The fog of battle obscures many things, including casualty figures.

“It’s extremely difficult to assemble all of the casualties from the army, Rosgvardia, Akhmat battalion, and various private military companies, of which Wagner is the largest, but not the only one,” Treshchanin told AP. “Casualties among inmates, first recruited by Wagner and now by the MoD, are a murky subject with a lot of room for manipulation.” Statistics may potentially produce superior results.”

The COVID-19 pandemic also made calculating how many males would have died in Russia from February 2022 more difficult. By indexing male death rates against female deaths, both studies adjusted for the lingering effects of COVID on mortality.

However, Sergei Scherbov, a researcher at Austria’s International Institute for Applied Systems Analysis, warned that “differences in the number of deaths between males and females can vary significantly due to randomness alone.”

“I’m not saying there couldn’t be an excess of male deaths,” he continued, “but statistically speaking, this difference in deaths could be a result of chance.”

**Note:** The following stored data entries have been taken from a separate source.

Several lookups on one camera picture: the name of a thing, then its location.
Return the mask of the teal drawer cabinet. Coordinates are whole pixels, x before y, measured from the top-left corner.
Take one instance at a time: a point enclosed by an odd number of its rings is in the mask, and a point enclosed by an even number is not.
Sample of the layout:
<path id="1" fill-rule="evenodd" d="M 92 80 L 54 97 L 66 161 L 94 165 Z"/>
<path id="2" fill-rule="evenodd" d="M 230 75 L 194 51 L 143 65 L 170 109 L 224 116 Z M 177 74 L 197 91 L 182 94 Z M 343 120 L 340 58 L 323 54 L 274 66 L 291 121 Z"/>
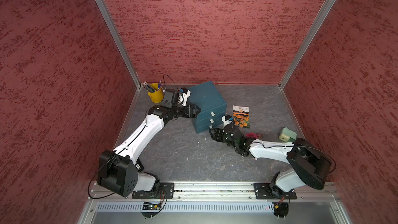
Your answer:
<path id="1" fill-rule="evenodd" d="M 208 131 L 222 124 L 226 115 L 227 103 L 212 82 L 188 88 L 191 92 L 189 101 L 201 109 L 201 112 L 192 119 L 197 133 Z"/>

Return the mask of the orange flower seed bag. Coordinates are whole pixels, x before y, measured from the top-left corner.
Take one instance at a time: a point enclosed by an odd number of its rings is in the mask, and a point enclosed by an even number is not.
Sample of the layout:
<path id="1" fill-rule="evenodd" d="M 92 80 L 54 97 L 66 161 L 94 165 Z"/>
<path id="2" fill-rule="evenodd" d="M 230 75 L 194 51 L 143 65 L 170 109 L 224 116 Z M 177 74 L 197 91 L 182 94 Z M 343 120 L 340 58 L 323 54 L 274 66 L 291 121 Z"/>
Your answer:
<path id="1" fill-rule="evenodd" d="M 233 106 L 233 122 L 240 128 L 250 128 L 249 107 Z"/>

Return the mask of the pink flower seed bag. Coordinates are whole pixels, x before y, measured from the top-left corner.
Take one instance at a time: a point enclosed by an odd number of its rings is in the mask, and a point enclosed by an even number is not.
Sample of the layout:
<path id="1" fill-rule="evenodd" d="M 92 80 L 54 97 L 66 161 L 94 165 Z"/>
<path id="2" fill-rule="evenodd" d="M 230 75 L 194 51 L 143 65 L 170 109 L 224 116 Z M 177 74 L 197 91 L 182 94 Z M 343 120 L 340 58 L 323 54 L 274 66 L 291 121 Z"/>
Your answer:
<path id="1" fill-rule="evenodd" d="M 259 133 L 247 133 L 246 137 L 250 139 L 262 139 L 262 135 Z"/>

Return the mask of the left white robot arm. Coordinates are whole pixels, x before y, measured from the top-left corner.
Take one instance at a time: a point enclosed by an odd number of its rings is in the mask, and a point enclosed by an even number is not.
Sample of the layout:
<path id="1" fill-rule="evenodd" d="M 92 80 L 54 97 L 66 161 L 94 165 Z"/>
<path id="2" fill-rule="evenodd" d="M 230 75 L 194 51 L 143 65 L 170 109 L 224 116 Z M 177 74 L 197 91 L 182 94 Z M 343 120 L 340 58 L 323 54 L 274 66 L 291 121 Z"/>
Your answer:
<path id="1" fill-rule="evenodd" d="M 136 165 L 150 141 L 166 124 L 177 118 L 196 118 L 201 109 L 195 104 L 187 106 L 155 105 L 149 109 L 142 124 L 114 150 L 105 150 L 99 157 L 97 184 L 112 194 L 128 197 L 143 191 L 157 195 L 159 179 L 152 174 L 139 172 Z"/>

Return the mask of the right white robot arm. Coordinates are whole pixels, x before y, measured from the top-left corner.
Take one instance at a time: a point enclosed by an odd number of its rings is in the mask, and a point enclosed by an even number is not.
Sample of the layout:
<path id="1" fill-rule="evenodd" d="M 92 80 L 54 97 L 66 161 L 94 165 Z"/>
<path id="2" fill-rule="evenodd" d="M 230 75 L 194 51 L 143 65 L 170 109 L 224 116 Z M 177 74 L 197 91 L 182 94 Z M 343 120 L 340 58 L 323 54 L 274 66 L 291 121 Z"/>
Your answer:
<path id="1" fill-rule="evenodd" d="M 293 199 L 293 190 L 302 186 L 322 190 L 328 174 L 336 167 L 334 159 L 303 138 L 290 143 L 262 141 L 244 136 L 231 124 L 223 129 L 212 128 L 209 133 L 212 140 L 225 143 L 242 157 L 276 160 L 291 167 L 277 172 L 265 186 L 255 188 L 261 198 Z"/>

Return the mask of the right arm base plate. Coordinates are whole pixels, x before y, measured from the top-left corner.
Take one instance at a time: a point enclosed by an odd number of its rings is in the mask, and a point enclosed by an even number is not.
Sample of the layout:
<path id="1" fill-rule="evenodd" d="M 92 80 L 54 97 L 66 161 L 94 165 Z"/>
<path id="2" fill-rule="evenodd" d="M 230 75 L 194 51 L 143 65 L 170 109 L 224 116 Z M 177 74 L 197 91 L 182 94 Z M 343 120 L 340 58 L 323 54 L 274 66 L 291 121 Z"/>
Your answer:
<path id="1" fill-rule="evenodd" d="M 270 183 L 254 183 L 254 193 L 257 200 L 296 200 L 297 196 L 294 190 L 284 192 L 277 189 L 276 186 L 271 187 Z"/>

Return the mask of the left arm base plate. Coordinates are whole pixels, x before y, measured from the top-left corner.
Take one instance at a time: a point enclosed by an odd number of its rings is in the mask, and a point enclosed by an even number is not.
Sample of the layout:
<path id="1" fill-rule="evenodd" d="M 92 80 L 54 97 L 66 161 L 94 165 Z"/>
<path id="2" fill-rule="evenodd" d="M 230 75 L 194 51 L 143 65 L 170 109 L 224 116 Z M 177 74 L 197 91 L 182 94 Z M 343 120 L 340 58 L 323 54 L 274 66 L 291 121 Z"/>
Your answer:
<path id="1" fill-rule="evenodd" d="M 157 182 L 150 191 L 134 191 L 131 198 L 145 200 L 170 200 L 173 199 L 174 189 L 174 183 Z"/>

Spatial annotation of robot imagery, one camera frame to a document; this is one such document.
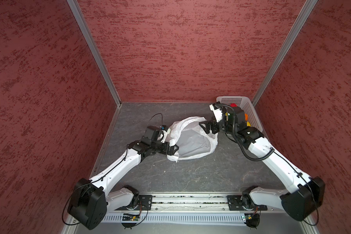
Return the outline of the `white plastic bag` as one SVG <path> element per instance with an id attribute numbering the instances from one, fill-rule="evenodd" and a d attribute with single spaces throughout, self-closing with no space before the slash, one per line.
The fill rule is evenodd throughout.
<path id="1" fill-rule="evenodd" d="M 166 141 L 179 149 L 174 155 L 167 155 L 170 161 L 194 160 L 212 154 L 218 145 L 218 134 L 205 133 L 199 123 L 204 117 L 188 117 L 174 122 Z"/>

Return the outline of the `white perforated plastic basket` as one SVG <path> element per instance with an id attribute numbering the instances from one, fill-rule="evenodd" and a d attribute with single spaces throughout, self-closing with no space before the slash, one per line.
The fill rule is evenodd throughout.
<path id="1" fill-rule="evenodd" d="M 236 104 L 240 107 L 245 114 L 248 115 L 248 122 L 252 127 L 257 128 L 259 131 L 264 132 L 264 128 L 261 124 L 261 121 L 257 115 L 257 112 L 251 103 L 251 100 L 248 97 L 243 96 L 219 96 L 216 98 L 216 102 L 222 104 L 231 105 Z"/>

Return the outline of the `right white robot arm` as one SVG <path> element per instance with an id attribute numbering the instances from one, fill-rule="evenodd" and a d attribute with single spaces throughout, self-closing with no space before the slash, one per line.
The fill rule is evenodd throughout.
<path id="1" fill-rule="evenodd" d="M 284 185 L 283 190 L 260 187 L 246 190 L 242 196 L 246 206 L 265 205 L 281 209 L 296 221 L 305 221 L 313 212 L 318 211 L 324 199 L 325 182 L 296 167 L 257 128 L 249 126 L 238 129 L 235 125 L 225 127 L 216 120 L 200 122 L 199 126 L 207 134 L 223 132 L 231 135 L 245 158 L 263 162 Z"/>

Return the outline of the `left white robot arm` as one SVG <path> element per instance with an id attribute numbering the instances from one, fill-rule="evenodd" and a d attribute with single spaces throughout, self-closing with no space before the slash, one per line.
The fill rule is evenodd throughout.
<path id="1" fill-rule="evenodd" d="M 134 141 L 127 145 L 125 152 L 105 170 L 91 179 L 80 179 L 64 210 L 88 230 L 97 227 L 108 211 L 121 207 L 140 207 L 139 191 L 125 186 L 111 192 L 114 186 L 146 157 L 156 153 L 173 156 L 179 147 L 169 142 L 154 141 L 149 145 Z"/>

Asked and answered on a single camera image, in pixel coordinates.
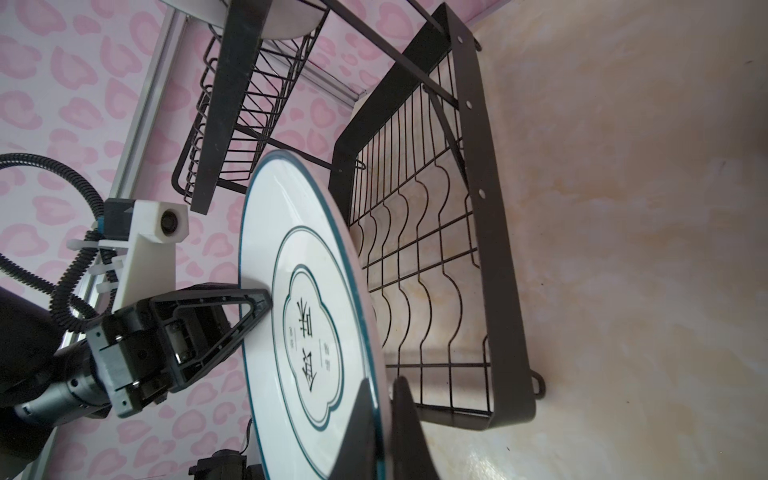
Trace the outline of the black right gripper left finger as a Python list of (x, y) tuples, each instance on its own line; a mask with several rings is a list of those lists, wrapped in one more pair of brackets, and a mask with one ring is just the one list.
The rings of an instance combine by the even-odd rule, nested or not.
[(349, 422), (330, 480), (372, 480), (377, 478), (377, 437), (370, 382), (358, 388)]

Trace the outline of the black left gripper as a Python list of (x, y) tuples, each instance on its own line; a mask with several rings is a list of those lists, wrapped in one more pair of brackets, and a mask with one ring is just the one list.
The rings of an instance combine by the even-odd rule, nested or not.
[(127, 418), (208, 375), (271, 308), (266, 289), (235, 284), (198, 284), (142, 300), (54, 353), (12, 401), (13, 412), (39, 427), (110, 410)]

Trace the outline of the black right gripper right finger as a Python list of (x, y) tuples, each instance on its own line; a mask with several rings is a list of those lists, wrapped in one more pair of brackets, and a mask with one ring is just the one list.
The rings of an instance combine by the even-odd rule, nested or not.
[(408, 381), (404, 377), (398, 377), (392, 388), (391, 449), (395, 479), (439, 479)]

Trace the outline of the white plate quatrefoil emblem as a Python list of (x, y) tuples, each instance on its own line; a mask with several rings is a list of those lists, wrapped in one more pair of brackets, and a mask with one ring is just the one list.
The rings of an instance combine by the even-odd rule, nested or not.
[(258, 164), (246, 194), (239, 284), (265, 288), (266, 316), (243, 343), (252, 418), (269, 479), (326, 479), (361, 386), (376, 440), (391, 410), (372, 302), (328, 189), (293, 154)]

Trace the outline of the dark green rim plate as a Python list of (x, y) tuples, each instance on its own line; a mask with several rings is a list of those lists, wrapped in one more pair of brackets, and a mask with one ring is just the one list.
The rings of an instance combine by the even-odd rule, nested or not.
[[(167, 6), (213, 26), (217, 33), (225, 28), (230, 1), (169, 0)], [(272, 1), (262, 37), (268, 40), (290, 40), (315, 30), (326, 13), (321, 1)]]

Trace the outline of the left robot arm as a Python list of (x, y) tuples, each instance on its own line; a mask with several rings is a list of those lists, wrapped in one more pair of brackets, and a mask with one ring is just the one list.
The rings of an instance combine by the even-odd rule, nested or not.
[(140, 300), (63, 347), (50, 313), (1, 292), (1, 475), (35, 461), (53, 430), (86, 416), (127, 418), (228, 359), (272, 307), (263, 288), (207, 283)]

These figures do not include Russians who are missing but not officially declared dead, as well as Ukrainians fighting in forces of the self-proclaimed Donetsk and Luhansk republics. Determining how many missing Russian servicemen are genuinely dead is incredibly difficult.

“That uncertainty is in the thousands,” said Scherbov, adding that “the results are plausible overall.”

An act of defiance

According to activists and independent journalists, reports of military losses have been suppressed in Russian media. Documenting the dead has become a form of disobedience, with individuals who do so subjected to persecution and criminal prosecution.

Meduza was classified a “foreign agent” by Russian authorities in April 2021, making it more difficult to obtain advertising revenue, and the Kremlin blacklisted Meduza as an unlawful “undesirable organisation” in January 2023. Following Russia’s full-scale invasion of the Ukraine war, Moscow declared independent news company Mediazona a “foreign agent” and shut down its website.

However, some analysts predict that suppressing data on casualties in the Ukraine war would become increasingly difficult as the war continues.

“However, concealing losses of this scale will only become more difficult. “Wounded soldiers are returning home and telling tales of life and death at the front, and those killed in action have friends and families,” Timothy Frye, a Columbia University professor of Post-Soviet foreign policy, wrote for Foreign Policy.

“As more people learn about the scale of the losses, support for the war will become more difficult to sustain,” he said.